Transcoding Server Functions
Gregg Vanderheiden 3/28/2003
- Recognition of any text images (and conversion to Alt text or to text)
- Ability to recognize structure from formatting
- Ability to take a image of a document and change it into marked up HTML
- Ability to recognize pie charts and other stereotypic graphics and re-render
them
- The ability to text over the top of a picture and separate it into the
text and the picture so that it could knock the graphic down eight levels
of transparency so that the text stood out boldly against what appeared to
be a very light watermark (on request)
- Side services which are not actually transcoding, but are assistance services.
For example, a side service might allow you to send in an audio video program
and have it come back with synchronized file where the speech had been "recognized"
and changed into captions, etc. The output would not be useful to users, but
could be something that might be easily edited into something which was a
captioned video. Note that a large part of the problem in captioning is getting
all the synchronization, etc., not just capturing the words. In fact, the
tool might actually require that the text be transcribed first and it would
simply synchronize them. Although that yields the problem of identifying speakers,
which would then have to be done after that (or there would be too many words
in the synchronization file).
- Language transcoding
- Adding of vowels or other marks necessary for screen readers to be
able to easily handle
- The identification of language and the adding of language tags
- The identification of common foreign phrases which could then be marked
- The ability to perform language level shifting so that complex text could
be re-presented in simpler forms
- Possibly the addition of "forced pronunciation" of foreign phrases in the
natural language of the page for users who don't have a synthesizer that could
handle the foreign phrases even if marked
- The addition of topic icons which are meaningful to the user if the server
had both the user's icon set and was able to determine the concepts from the
content. However, I suspect that this one will yield false clues as much as
useful information.
- The ability to create visualizations of data (e.g. charts, graphs, or tables
– on request).
- The ability to detect and fix seizure-inducing content.

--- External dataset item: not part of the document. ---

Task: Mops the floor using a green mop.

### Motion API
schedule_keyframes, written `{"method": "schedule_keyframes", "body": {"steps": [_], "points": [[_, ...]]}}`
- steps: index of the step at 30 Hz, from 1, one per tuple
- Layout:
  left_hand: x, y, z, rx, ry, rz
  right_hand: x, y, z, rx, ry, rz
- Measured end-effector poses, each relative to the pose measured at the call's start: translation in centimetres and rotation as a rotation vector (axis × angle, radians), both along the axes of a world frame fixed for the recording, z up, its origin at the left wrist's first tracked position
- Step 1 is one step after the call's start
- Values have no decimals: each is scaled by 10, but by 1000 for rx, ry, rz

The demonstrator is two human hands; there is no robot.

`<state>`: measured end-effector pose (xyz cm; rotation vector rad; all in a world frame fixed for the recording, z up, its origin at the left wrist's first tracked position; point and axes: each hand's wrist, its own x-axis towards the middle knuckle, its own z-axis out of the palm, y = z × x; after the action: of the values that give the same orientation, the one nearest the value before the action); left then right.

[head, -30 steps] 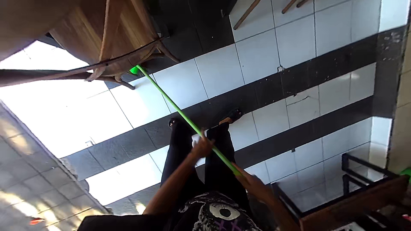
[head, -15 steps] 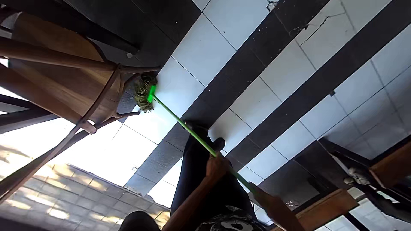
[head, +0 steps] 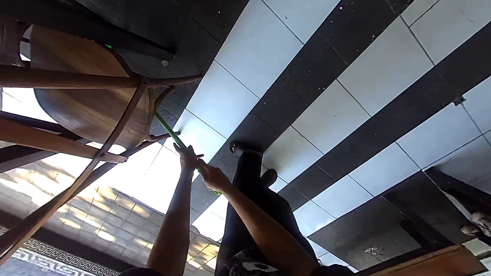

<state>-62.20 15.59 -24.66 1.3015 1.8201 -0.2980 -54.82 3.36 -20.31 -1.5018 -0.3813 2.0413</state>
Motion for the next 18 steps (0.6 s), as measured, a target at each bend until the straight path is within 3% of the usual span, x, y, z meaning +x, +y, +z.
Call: {"method": "schedule_keyframes", "body": {"steps": [5, 7, 10, 14, 16, 18], "points": [[46, -58, 22, -216, 278, -419, 51, -63, 17, -98, -144, 231], [63, -84, 36, -60, 273, -517, 70, -86, 32, -155, -63, 236], [96, -93, 42, 127, 101, -616, 77, -107, 44, -192, 66, 270], [159, -35, 29, 15, -191, -411, 82, -110, 32, -247, 202, 281], [185, 19, -7, 45, -311, -261, 101, -95, 20, -294, 227, 372], [212, 88, -65, 81, -390, -100, 133, -79, -4, -321, 207, 475]]}}
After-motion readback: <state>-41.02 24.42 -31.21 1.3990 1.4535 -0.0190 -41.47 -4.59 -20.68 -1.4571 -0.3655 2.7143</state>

This could include
both the ability to remove material which would rapid flash and to also detect
and break visual patterns known to cause seizures.
- The creation of a logical, linear order for complex pages.
- The relaying of a page into a more consistent fashion for users (e.g. putting
title bars in the same location or marking them with the same jump commands
or repositioning submit buttons or labeling submit buttons, etc., although
any of these need to not create problems)
- In all cases, if the page doesn't make sense or doesn't seem to work, there
should be a way to tell the machine to be less smart and less helpful and
present the page increasingly more like it was originally presented (using
modules submitted by manufacturers).
- Translate proprietary formats into more standard accessible formats. This
could include document formats, text formats, graphic formats, etc. (This
would allow companies to introduce some new format that had particular advantages
while still having that format be instantly accessible).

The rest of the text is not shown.